またこのページでは英語版Wikipediaの記事にも触れており、このページによるWikipediaの翻訳では

バリアーフリーの建物の改造とは、建物や施設を身体に障害のある人々に使われるようにするために改良することである。この用語は主に日本と非英語圏の国々(ドイツ、フィンランドなど)で使われており、英語圏の国では「accessibility」や「handicapped accessible」などが日常生活においては支配的である。

ということが書いている。


ざっくり調べた限りでは、barrier-freeという単語が存在しないわけではない一方で、元々英語圏で使われていたbarrier-freeという言葉と、日本で広く使われているだろうバリアフリーというカタカナ語と比べると、カタカナ語のほうがより広いものを対象にしている印象を受けた2。その意味では完全に和製英語であると断言するところまではいかないのではないか、というのが個人の感想。ただし元記事の冒頭に、

アクセシビリティに関する用語の混乱は、日本に大きな悪影響を与えていると思う。

については、昔から(?)バリアフリーで起きていて、そしてアクセシビリティでも起きつつある(というか指摘のとおり既に起きている)。思い返せばアクセシビリティアナリスト - 中途採用|デジタル庁創設に向けた準備サイトで職種がUX/UIというくくりにされていたことからして、既にユーザビリティ方面とごちゃ混ぜになっていたのだろう。悲観的に捉えると、デジタル庁がアクセシビリティを阻害する…のかもしれない。

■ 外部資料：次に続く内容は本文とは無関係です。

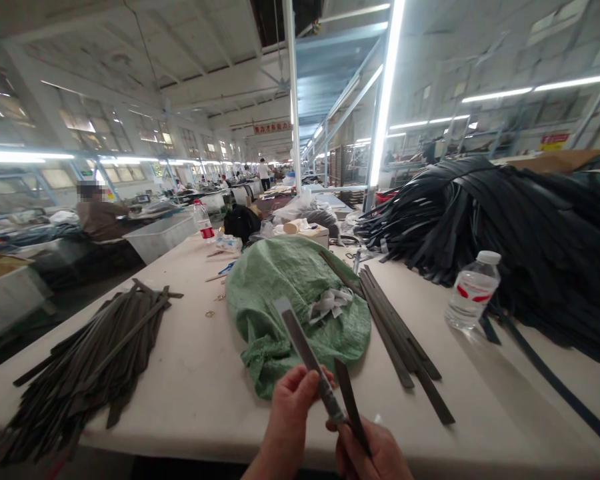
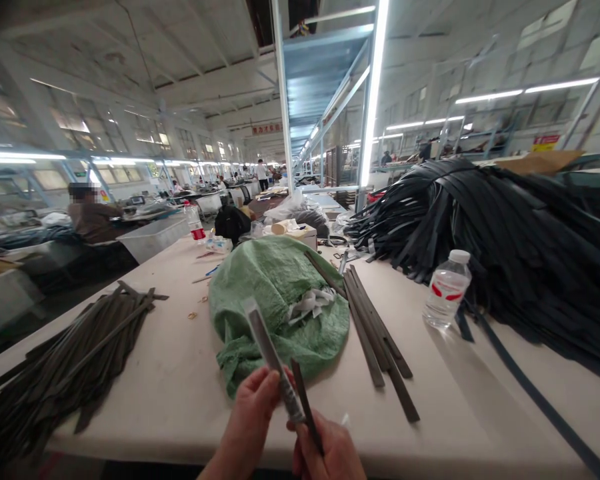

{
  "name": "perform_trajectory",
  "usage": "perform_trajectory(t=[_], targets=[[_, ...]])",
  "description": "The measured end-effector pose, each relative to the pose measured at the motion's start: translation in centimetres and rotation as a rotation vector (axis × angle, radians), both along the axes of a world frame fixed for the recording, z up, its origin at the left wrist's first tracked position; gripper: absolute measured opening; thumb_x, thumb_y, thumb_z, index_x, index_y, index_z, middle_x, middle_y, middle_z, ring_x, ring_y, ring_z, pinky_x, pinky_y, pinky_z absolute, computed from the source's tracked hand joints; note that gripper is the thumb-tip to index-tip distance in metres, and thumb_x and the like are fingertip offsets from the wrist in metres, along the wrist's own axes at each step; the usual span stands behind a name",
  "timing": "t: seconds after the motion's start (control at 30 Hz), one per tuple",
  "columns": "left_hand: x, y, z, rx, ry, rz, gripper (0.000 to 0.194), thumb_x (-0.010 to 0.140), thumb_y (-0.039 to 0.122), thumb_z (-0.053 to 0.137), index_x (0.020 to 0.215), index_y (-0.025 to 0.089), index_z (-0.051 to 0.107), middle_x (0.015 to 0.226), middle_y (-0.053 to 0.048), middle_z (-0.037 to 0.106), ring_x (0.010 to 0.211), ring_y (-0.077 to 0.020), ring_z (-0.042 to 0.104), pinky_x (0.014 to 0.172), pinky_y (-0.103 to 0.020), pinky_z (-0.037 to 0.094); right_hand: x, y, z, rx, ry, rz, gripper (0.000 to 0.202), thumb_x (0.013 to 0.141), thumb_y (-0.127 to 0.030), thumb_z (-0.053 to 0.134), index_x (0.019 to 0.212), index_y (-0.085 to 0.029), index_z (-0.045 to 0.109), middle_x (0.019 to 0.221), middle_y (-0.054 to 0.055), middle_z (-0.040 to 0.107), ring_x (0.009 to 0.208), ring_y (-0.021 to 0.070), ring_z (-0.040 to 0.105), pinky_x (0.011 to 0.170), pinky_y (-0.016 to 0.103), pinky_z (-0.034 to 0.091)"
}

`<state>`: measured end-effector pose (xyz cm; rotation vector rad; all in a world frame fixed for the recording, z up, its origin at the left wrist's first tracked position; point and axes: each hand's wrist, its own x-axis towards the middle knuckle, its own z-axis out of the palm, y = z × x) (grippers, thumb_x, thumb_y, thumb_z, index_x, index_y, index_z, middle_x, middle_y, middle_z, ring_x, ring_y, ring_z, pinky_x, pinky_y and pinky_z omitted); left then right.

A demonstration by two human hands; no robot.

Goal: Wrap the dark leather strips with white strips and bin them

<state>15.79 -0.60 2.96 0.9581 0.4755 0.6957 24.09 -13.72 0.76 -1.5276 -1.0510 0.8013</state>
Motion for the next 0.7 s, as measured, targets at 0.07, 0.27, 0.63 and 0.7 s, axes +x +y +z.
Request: perform_trajectory(t=[0.07, 0.27, 0.63, 0.7], targets=[[-0.1, -1.1, -0.5, 0.015, 0.025, -0.079, 0.03, 0.072, 0.041, 0.076, 0.08, 0.012, 0.073, 0.069, -0.006, 0.068, 0.062, -0.0133, 0.058, 0.063, -0.024, 0.047, 0.1, 0.1, 0.3, 0.022, 0.011, -0.033, 0.059, 0.092, -0.066, 0.031, 0.096, -0.015, 0.06, 0.059, 0.001, 0.059, 0.043, 0.0121, 0.051, 0.044, 0.023, 0.039], [0.0, 1.3, 2.4, -0.068, -0.129, 0.092, 0.036, 0.071, 0.041, 0.077, 0.097, 0.017, 0.071, 0.1, -0.008, 0.071, 0.083, -0.0183, 0.066, 0.079, -0.028, 0.05, -0.4, -0.1, -0.1, -0.042, -0.014, -0.026, 0.052, 0.095, -0.059, 0.035, 0.096, -0.014, 0.061, 0.06, 0.001, 0.06, 0.044, 0.0126, 0.053, 0.047, 0.023, 0.041], [-1.2, 1.0, 1.1, -0.211, -0.152, 0.068, 0.04, 0.07, 0.041, 0.079, 0.098, 0.014, 0.069, 0.101, -0.009, 0.07, 0.079, -0.0174, 0.067, 0.066, -0.024, 0.051, -1.2, 1.2, -0.3, -0.069, -0.055, 0.027, 0.049, 0.096, -0.056, 0.037, 0.1, -0.014, 0.063, 0.061, 0.001, 0.061, 0.046, 0.0133, 0.055, 0.047, 0.024, 0.044], [-1.6, 2.5, 2.0, -0.213, -0.179, 0.123, 0.04, 0.069, 0.042, 0.079, 0.097, 0.015, 0.069, 0.103, -0.009, 0.07, 0.084, -0.0192, 0.068, 0.072, -0.026, 0.052, -1.4, 1.4, -0.5, -0.083, -0.058, 0.039, 0.05, 0.095, -0.056, 0.037, 0.1, -0.014, 0.063, 0.061, 0.001, 0.061, 0.046, 0.0136, 0.055, 0.047, 0.024, 0.044]])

ところで今日で6月はおしまいで、明日から7月だったりする。6月31日…というネットスラングめいたネタはさておき、前述のアクセシビリティアナリストが早ければ明日に採用されるということになる。昨今のデジタル庁の話題からして大きな期待はしないことにしているので、続きを読むにはわっふるわっふる(結局ネットスラングで締めざるを得なかった…)。


  1. 高橋儀平. 日本におけるバリアフリーの歴史. 日本義肢装具学会誌. 2020, vol.36, no.1, p.62-67. https://www.jstage.jst.go.jp/article/jspo/36/1/36_62/_pdf, (参照 2021-06-29).

  2. これを書き上げてから気づいたけど、新明解第八版だとバリアフリーは「高齢者や障害者が安全で快適な生活ができるように、階段や段差など障害となるものをなくすこと。」とあり、国語辞書と比較しても拡大解釈されていると言えるかもしれない。